Emma is proud of her beautiful Princess Aurora drawing. As she lifts up her drawing to relay the details of Princess Aurora’s surroundings to her little sister Lucie, Emma happens to glance at the yellow paper on the table. “What’s that?” she asks. Although Lucie identifies the drawing as “a kitty,” Emma cannot see anything beyond a scribble. Emma even points out the cat’s lack of triangular ears. Declaring “…you don’t know anything!”, Lucie scribbles all over Emma’s Princess Aurora drawing. It’s not until Lucie is alone that she decides to draw proper ears on her cat. Little does she know what those ears will do to her cat!

With his new ears come new abilities. Lucie’s cat now hears - and what he hears makes him leave his yellow drawing and travel to Emma’s pink drawing! When inside the Princess Aurora drawing, Lucie’s cat becomes a rescuer. To wake Princess Aurora, he needs to venture through the tough, twisty, tangled mess that surrounds her. Lucie chooses to watch from the sidelines, refusing to help. It’s not until she sees her cat lose a triangular ear that she lends a hand. Lucie wrangles the coily barrier into a manageable size, thus releasing Princess Aurora from her confinement. Lucie’s help not only brings two colorful characters together, but it fixes Emma’s drawing.

The pace is fast and dramatic inside the paper drawings. The characters run across the page, pulled over boundaries and falling into new places. The characters are shown from a variety of distances that helps guide our focus.

Lucie and Emma have a white cat, and the author includes her on every page in this book. The cat gets as involved as she can in this story. She watches, she reacts, and she definitely plays. Their white cat interacts with the paper drawings by exploring the drawn nooks and crannies, hanging off the pencil lines and climbing up the various hand-made structures.

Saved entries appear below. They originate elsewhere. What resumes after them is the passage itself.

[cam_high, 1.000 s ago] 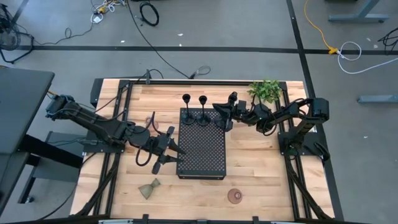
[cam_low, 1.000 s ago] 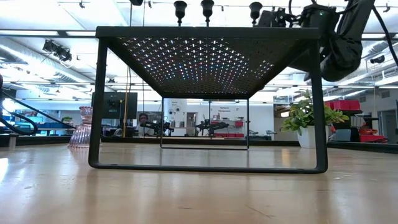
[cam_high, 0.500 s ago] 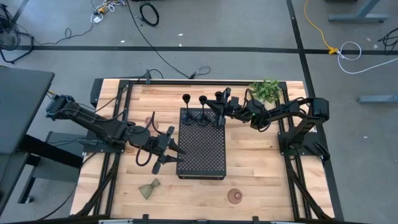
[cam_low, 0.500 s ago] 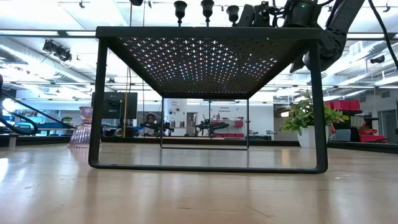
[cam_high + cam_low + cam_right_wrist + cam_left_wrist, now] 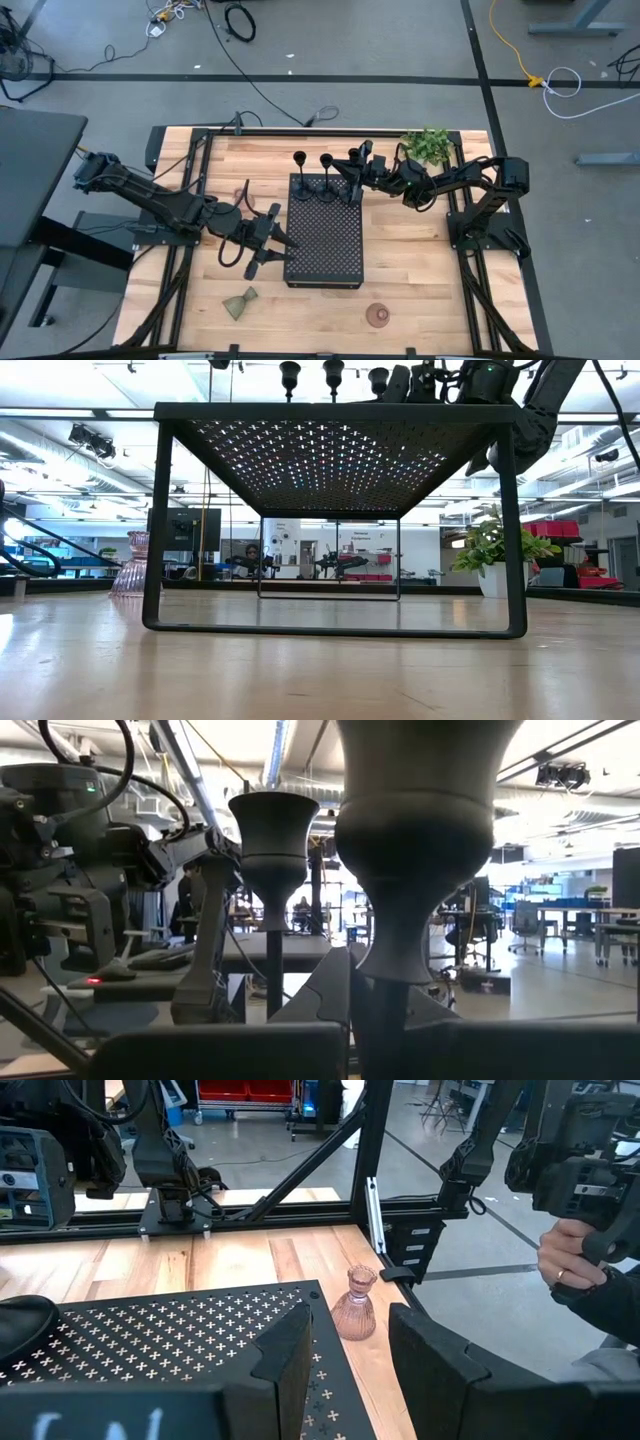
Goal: Pick & Place candle stick holders
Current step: Put the black candle holder on the shelf aligned with the other black candle holder
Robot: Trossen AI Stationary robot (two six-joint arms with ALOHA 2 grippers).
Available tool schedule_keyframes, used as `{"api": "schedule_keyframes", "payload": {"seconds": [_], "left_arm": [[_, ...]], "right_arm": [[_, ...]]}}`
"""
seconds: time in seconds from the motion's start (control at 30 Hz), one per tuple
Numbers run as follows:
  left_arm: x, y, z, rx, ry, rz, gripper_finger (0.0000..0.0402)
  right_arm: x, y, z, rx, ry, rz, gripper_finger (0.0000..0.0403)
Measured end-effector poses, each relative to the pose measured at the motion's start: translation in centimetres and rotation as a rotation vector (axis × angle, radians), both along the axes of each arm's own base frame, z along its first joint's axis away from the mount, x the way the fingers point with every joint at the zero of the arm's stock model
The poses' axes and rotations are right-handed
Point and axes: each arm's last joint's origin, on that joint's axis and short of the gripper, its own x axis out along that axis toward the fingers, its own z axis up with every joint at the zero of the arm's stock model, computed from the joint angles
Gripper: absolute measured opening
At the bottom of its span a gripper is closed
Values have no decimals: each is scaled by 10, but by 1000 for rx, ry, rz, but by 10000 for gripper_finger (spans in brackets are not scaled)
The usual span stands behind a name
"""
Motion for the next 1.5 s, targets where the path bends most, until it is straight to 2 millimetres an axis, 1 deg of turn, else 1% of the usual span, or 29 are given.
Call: {"api": "schedule_keyframes", "payload": {"seconds": [0.47,0.57,0.7,1.1,1.3,1.5], "left_arm": [[0,0,0,0,1,0,138],[0,0,0,0,1,0,138],[0,0,0,0,1,0,138],[0,0,0,0,1,0,138],[0,0,0,0,1,0,138],[0,0,0,0,1,0,138]], "right_arm": [[1,0,-4,21,40,4,0],[2,0,-5,16,49,27,9],[3,0,-8,31,83,40,37],[3,0,-9,33,92,49,143],[3,1,-9,31,94,52,177],[3,1,-9,26,95,58,196]]}}
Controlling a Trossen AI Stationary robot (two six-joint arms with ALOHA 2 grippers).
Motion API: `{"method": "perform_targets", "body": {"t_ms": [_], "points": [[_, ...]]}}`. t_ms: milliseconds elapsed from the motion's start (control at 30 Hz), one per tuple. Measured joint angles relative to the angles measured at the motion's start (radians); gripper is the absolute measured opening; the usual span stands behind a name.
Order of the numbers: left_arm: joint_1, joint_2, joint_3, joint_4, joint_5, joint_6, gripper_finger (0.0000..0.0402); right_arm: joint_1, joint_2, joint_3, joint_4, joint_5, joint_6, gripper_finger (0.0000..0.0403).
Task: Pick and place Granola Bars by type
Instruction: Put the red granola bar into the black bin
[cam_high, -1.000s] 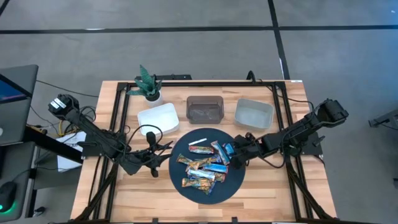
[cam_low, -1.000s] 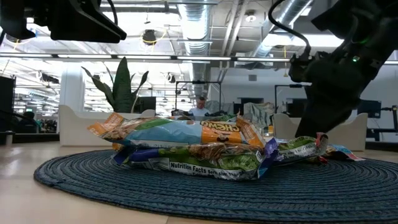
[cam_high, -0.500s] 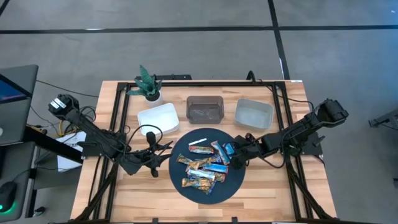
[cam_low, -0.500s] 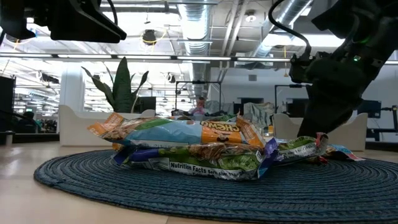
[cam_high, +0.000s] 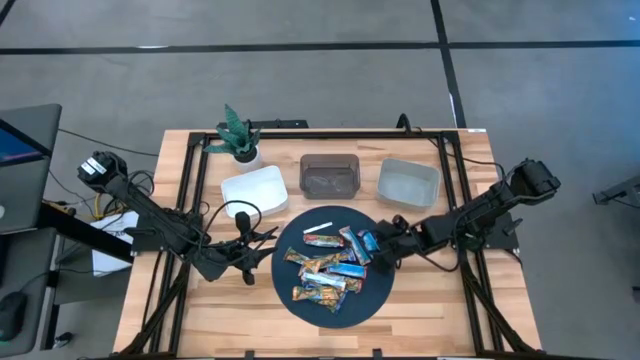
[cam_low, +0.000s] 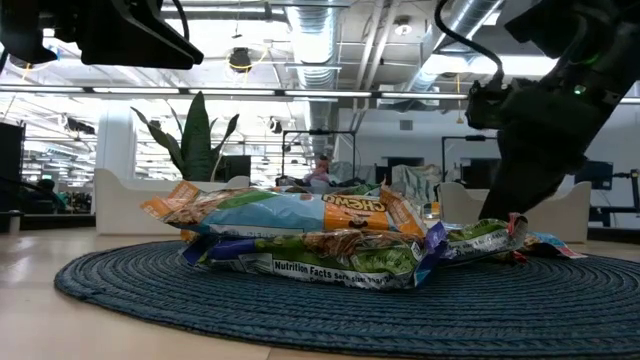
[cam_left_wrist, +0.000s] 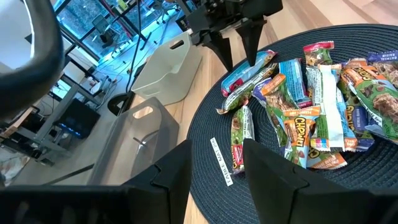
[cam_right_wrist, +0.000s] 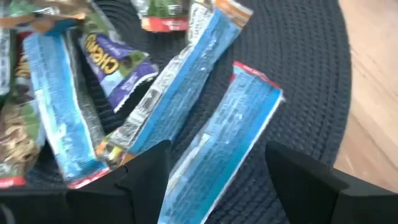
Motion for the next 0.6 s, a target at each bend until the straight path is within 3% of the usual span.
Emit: {"method": "perform_targets", "body": {"t_ms": [600], "points": [[0.0, 0.0, 0.0, -0.004, 0.0, -0.001, 0.0138, -0.019, 0.134, 0.046, -0.002, -0.027, -0.044, 0.0255]]}}
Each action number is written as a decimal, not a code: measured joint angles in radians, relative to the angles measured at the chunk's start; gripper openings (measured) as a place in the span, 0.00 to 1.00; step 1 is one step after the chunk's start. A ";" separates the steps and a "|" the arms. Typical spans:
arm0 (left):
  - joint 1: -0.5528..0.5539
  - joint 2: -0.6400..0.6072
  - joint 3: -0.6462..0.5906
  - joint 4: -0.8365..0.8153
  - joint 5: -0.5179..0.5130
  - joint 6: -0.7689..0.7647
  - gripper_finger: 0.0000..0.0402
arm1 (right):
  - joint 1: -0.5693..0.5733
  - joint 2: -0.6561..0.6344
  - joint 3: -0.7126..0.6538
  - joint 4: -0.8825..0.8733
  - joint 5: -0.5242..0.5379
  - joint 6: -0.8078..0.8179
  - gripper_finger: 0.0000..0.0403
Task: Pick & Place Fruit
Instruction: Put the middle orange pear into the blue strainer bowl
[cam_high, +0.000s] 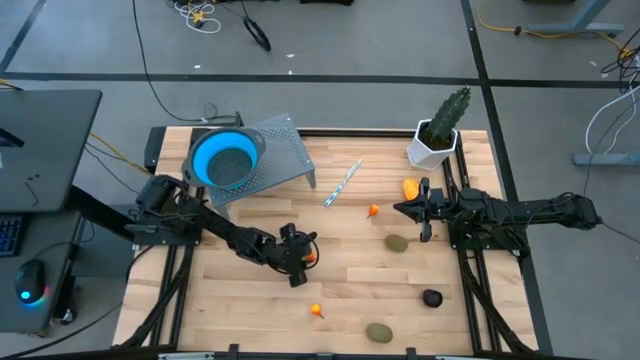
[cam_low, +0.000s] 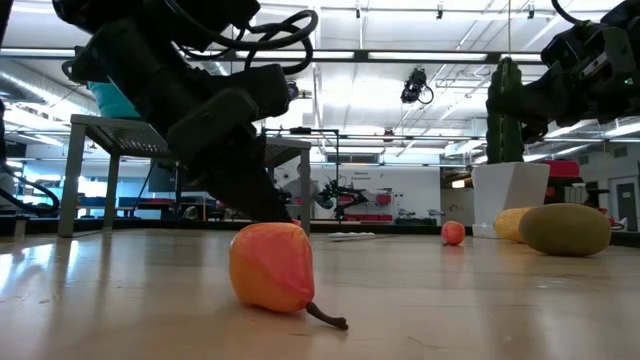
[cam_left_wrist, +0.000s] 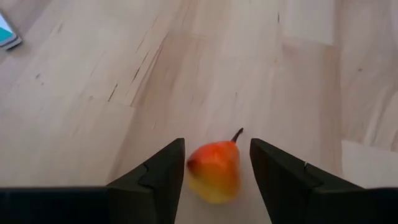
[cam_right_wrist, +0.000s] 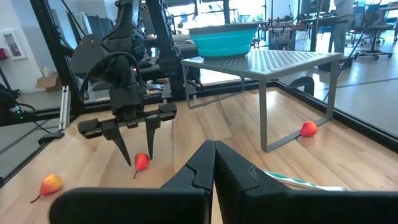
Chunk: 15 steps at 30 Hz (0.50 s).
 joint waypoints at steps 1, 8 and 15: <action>0.000 0.000 0.000 0.001 0.000 -0.003 0.48 | 0.000 0.000 0.000 0.000 0.000 0.000 0.03; -0.001 0.000 0.000 -0.004 0.027 -0.004 0.48 | 0.000 0.000 0.000 0.000 0.000 0.000 0.03; -0.001 0.000 0.000 -0.006 -0.002 -0.004 0.48 | 0.000 0.000 0.000 0.000 0.000 0.000 0.03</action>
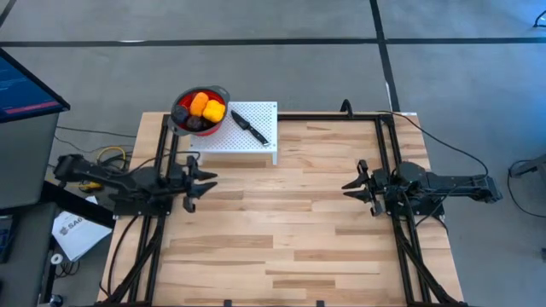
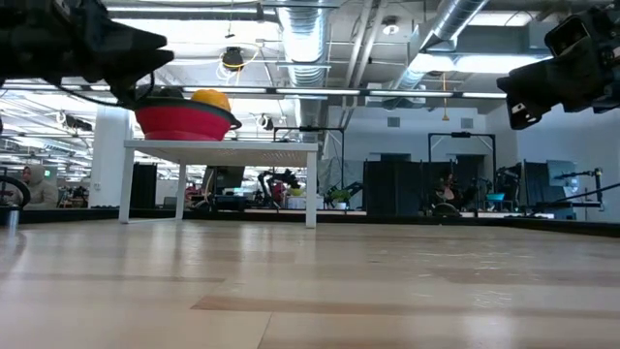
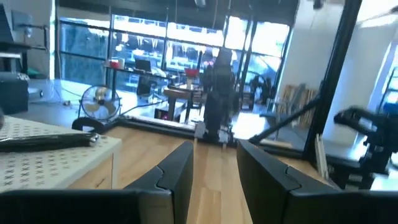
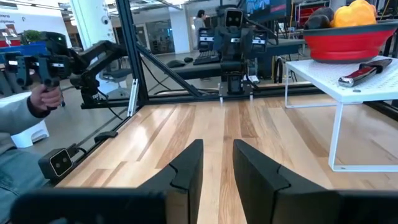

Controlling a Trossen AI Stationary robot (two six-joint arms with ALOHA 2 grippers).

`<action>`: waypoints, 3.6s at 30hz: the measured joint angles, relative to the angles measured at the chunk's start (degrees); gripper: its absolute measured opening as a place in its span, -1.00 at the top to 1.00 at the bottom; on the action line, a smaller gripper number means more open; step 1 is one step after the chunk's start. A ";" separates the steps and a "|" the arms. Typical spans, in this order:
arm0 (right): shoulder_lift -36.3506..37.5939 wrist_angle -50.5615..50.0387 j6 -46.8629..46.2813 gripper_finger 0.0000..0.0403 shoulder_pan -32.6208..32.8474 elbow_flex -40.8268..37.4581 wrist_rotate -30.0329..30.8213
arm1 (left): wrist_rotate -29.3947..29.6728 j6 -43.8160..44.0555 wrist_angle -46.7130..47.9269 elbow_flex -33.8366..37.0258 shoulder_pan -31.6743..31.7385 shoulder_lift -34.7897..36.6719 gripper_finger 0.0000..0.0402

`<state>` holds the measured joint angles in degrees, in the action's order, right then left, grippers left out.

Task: Pick & Place Fruit
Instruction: Return to Home Position

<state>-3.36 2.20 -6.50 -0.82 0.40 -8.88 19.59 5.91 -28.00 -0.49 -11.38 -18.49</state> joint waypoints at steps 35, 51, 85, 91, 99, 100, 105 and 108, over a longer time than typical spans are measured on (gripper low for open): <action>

The two sisters are drawn in a realistic style, and their facial expressions are telling. It’s clear what the girls are feeling by reading their body language and their facial features. Lucie’s emotional state is dramatized with bold type and jagged speech bubbles. A few of the illustrations bleed into the white space surrounding the panels. Lucie has physical outbursts from the framed panels in which the sisters are drawn. When defending her drawing, Lucie breaks out of the confines of the framed panel as she stands on her chair and declares “Well, it’s a special scribble-kitty!”

The dominant colors are bright pink and yellow - Emma's pink, and Lucie’s yellow. These colors soon become the only background color when Lucie enters the world of the drawings. The bold background colors complement the exaggerated movements of the characters inside the drawings. My favorite moment in the illustrations is when the yellow cat turns a little pink, and when pink Princess Aurora turns a little yellow.

In creating the illustrations for Scribble, her first picture book, Deborah Freedman used pencil with watercolors, Magic Markers, and digital coloring. Deborah had some help learning to draw cats and princesses - her daughters Lucie and Emma have these skills!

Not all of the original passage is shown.